Without changing a word, repeat the data, and include no pictures.
== Data below
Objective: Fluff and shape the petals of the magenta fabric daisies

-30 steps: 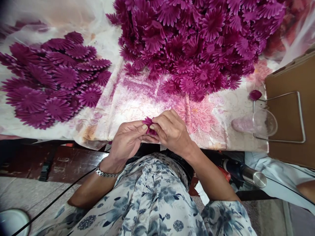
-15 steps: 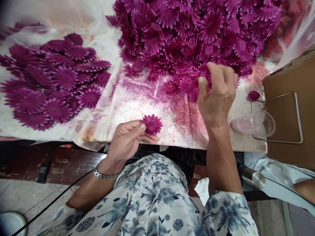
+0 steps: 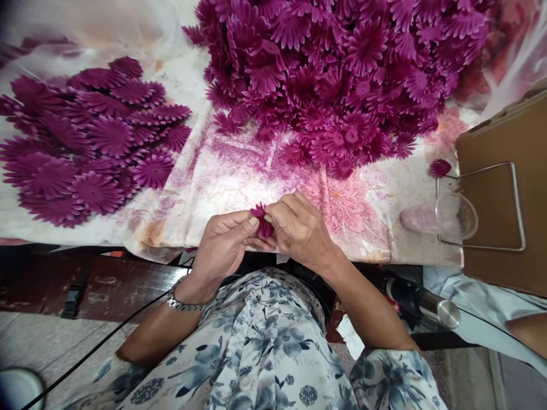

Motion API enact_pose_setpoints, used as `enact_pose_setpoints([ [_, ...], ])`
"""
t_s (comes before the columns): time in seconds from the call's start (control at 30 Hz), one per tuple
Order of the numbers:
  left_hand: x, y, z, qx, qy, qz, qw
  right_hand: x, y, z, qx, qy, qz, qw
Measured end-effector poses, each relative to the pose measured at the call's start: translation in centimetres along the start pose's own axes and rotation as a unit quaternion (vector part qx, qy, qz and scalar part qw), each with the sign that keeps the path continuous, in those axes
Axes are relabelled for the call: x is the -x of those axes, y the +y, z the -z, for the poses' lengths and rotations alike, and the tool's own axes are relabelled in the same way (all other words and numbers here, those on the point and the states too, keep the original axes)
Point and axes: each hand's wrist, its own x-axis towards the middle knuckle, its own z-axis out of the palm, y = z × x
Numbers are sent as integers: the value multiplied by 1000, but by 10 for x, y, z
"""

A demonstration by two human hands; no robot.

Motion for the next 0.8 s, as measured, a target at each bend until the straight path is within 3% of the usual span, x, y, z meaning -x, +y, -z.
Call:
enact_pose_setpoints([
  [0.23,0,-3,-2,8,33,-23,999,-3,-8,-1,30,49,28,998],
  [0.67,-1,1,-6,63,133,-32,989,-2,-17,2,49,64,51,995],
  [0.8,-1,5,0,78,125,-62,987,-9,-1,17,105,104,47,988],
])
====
_Response to the exercise_:
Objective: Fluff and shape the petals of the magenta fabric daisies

-30 steps: 
-15 steps: 
+0 steps: 

Motion API enact_pose_setpoints, used as `enact_pose_setpoints([ [_, ...], ])`
"""
t_s (comes before the columns): time in seconds from the call's start (control at 30 Hz), one per tuple
Order of the numbers:
  left_hand: x, y, z, qx, qy, qz, qw
  right_hand: x, y, z, qx, qy, qz, qw
Measured end-effector poses, each relative to the pose measured at the call's start: translation in centimetres along the start pose's own axes and rotation as a unit quaternion (vector part qx, qy, qz and scalar part qw), each with the sign that keeps the path continuous, in those axes
Axes are relabelled for the call: x is the -x of those axes, y the +y, z the -z, for the poses' lengths and rotations alike, and the tool's own axes are relabelled in the same way (all other words and numbers here, those on the point and the states too, keep the original axes)
Point and axes: each hand's wrist, its own x-axis towards the middle knuckle, its own z-axis out of the palm, y = z × x
Numbers are sent as integers: the value multiplied by 1000, but by 10 for x, y, z
"""

A demonstration by two human hands; no robot.

Motion for the next 0.8 s, as measured, a target at each bend until the straight path is within 3% of the usual span, x, y, z meaning -x, +y, -z.
Call:
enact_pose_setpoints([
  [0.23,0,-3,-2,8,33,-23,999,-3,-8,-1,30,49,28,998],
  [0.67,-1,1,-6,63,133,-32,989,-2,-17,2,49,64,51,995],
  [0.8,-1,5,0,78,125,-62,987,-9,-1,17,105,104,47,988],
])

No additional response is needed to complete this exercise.